**TASK DETAILS:** Word for word, restate the lines of the listing from the one that holds "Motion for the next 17" through the very last line, and nothing more.

**STORED DATA:**
________________________
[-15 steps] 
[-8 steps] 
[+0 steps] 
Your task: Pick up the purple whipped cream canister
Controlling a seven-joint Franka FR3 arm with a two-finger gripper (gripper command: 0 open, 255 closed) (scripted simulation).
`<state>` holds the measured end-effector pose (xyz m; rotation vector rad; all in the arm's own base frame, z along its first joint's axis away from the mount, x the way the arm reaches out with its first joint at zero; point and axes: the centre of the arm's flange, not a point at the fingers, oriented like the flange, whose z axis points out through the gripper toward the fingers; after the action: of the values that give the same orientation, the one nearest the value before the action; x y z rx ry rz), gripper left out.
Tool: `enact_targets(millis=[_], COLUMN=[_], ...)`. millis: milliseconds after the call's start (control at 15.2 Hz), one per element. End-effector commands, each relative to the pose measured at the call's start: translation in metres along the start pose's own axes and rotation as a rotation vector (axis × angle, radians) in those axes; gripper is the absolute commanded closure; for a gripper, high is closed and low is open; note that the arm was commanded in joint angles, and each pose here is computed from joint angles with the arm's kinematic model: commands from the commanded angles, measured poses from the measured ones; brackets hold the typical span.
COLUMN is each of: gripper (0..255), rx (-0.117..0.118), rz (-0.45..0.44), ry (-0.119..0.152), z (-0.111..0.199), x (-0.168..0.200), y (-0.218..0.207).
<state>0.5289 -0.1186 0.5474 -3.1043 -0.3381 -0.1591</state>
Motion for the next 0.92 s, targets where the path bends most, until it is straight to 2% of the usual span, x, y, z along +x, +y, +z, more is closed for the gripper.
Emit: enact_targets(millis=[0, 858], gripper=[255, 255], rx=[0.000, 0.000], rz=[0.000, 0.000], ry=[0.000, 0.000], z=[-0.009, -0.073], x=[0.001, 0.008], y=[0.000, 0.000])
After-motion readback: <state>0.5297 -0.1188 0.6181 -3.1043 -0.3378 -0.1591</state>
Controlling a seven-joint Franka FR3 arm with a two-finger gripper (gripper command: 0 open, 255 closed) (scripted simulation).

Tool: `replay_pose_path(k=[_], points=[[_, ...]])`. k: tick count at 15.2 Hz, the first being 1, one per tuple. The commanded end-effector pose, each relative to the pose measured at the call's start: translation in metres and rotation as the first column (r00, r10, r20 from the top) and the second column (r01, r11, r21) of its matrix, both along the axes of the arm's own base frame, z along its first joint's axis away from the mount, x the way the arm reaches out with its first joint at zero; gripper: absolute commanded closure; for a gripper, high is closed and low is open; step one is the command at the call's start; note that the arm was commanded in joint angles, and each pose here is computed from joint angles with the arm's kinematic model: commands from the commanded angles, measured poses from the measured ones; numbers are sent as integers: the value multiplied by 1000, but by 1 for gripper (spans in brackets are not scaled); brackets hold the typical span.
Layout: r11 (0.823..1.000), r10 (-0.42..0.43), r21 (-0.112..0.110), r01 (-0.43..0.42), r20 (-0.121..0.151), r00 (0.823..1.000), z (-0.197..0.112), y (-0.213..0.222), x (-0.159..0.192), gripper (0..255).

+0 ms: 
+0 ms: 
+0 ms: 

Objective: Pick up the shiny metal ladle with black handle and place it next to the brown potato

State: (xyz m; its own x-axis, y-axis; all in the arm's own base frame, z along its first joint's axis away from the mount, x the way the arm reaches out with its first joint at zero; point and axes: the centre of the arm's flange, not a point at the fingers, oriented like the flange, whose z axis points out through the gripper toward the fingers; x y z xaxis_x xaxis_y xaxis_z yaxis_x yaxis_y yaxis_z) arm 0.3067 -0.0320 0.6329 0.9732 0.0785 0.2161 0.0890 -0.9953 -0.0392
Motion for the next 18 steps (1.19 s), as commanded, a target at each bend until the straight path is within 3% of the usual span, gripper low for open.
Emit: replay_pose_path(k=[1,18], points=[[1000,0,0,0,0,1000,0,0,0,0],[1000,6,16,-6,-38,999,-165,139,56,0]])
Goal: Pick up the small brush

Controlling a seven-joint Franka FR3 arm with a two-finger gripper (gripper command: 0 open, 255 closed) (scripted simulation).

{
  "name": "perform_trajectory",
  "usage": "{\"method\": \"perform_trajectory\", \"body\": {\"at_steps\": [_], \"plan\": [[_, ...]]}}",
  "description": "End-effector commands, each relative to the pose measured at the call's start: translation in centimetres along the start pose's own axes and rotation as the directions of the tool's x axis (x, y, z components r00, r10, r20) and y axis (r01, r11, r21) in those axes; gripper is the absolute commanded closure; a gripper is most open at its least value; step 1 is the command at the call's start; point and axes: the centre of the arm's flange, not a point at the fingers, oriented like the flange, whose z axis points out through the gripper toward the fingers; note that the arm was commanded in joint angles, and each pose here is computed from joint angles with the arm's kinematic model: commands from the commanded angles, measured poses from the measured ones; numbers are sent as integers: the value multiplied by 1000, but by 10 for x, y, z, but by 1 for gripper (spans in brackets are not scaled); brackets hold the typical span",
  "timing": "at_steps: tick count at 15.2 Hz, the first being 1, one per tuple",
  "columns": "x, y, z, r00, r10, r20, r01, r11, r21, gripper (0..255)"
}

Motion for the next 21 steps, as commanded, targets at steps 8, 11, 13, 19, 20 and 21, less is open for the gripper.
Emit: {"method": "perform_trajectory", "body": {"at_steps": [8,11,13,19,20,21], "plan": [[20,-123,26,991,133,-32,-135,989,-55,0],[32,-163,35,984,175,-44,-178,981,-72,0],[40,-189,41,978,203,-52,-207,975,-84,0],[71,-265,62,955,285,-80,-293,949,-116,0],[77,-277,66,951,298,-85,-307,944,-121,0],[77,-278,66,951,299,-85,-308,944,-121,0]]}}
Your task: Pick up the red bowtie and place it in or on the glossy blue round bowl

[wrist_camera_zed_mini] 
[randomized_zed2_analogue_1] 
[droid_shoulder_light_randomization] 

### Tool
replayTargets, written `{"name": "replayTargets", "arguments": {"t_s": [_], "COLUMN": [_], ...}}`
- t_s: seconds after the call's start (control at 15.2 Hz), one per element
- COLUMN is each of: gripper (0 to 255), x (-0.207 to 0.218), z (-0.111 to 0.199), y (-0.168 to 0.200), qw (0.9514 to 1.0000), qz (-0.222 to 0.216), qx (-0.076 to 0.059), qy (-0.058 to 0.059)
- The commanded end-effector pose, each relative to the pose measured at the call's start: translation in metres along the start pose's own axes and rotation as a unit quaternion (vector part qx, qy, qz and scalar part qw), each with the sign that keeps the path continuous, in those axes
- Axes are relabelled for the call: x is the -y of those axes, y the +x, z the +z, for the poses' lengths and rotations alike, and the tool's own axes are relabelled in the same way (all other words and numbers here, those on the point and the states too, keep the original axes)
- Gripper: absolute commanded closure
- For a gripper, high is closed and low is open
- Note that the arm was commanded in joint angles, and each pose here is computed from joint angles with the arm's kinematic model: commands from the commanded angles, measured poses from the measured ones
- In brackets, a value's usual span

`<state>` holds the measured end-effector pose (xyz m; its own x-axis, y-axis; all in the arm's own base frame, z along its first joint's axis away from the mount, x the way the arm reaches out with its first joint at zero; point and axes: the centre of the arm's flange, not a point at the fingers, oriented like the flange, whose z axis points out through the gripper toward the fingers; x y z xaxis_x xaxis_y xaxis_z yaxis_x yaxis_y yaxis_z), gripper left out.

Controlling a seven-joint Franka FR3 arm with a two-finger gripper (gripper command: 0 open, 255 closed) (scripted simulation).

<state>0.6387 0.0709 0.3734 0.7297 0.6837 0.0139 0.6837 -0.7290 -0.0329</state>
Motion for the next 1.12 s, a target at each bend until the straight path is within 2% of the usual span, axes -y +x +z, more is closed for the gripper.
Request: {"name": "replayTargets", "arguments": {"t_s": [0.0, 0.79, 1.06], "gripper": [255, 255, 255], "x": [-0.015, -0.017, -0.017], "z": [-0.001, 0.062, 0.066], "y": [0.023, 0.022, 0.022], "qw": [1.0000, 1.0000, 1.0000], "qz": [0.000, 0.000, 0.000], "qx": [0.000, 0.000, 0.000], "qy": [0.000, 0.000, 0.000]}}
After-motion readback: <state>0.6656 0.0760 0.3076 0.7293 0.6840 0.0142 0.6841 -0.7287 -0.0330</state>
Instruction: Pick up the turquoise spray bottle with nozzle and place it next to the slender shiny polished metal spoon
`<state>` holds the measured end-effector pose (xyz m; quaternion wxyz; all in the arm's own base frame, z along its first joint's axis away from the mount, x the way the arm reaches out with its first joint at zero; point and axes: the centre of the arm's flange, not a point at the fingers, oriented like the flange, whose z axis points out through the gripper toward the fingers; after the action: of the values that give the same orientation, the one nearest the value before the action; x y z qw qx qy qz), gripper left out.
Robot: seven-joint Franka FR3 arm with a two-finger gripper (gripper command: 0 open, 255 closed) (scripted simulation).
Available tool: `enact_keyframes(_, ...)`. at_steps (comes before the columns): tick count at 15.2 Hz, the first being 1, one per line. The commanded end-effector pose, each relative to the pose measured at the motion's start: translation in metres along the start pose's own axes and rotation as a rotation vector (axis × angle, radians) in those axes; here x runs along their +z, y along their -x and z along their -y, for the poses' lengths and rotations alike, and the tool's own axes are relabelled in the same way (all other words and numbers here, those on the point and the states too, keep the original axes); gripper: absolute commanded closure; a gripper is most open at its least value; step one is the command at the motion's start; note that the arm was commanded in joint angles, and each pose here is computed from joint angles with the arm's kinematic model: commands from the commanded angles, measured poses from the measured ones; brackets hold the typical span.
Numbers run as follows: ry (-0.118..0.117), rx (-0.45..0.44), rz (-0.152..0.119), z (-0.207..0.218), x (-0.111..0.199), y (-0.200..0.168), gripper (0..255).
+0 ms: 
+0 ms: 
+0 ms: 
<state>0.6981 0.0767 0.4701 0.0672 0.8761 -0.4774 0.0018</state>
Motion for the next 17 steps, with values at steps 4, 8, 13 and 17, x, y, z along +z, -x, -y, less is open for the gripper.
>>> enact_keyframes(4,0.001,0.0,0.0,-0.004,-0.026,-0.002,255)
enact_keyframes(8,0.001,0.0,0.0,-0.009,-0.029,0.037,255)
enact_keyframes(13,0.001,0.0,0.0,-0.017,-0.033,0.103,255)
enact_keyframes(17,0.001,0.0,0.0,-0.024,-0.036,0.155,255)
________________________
**EXPECTED ANSWER:**
Motion for the next 17 steps, with values at steps 4, 8, 13 and 17, x, y, z along +z, -x, -y, less is open for the gripper.
>>> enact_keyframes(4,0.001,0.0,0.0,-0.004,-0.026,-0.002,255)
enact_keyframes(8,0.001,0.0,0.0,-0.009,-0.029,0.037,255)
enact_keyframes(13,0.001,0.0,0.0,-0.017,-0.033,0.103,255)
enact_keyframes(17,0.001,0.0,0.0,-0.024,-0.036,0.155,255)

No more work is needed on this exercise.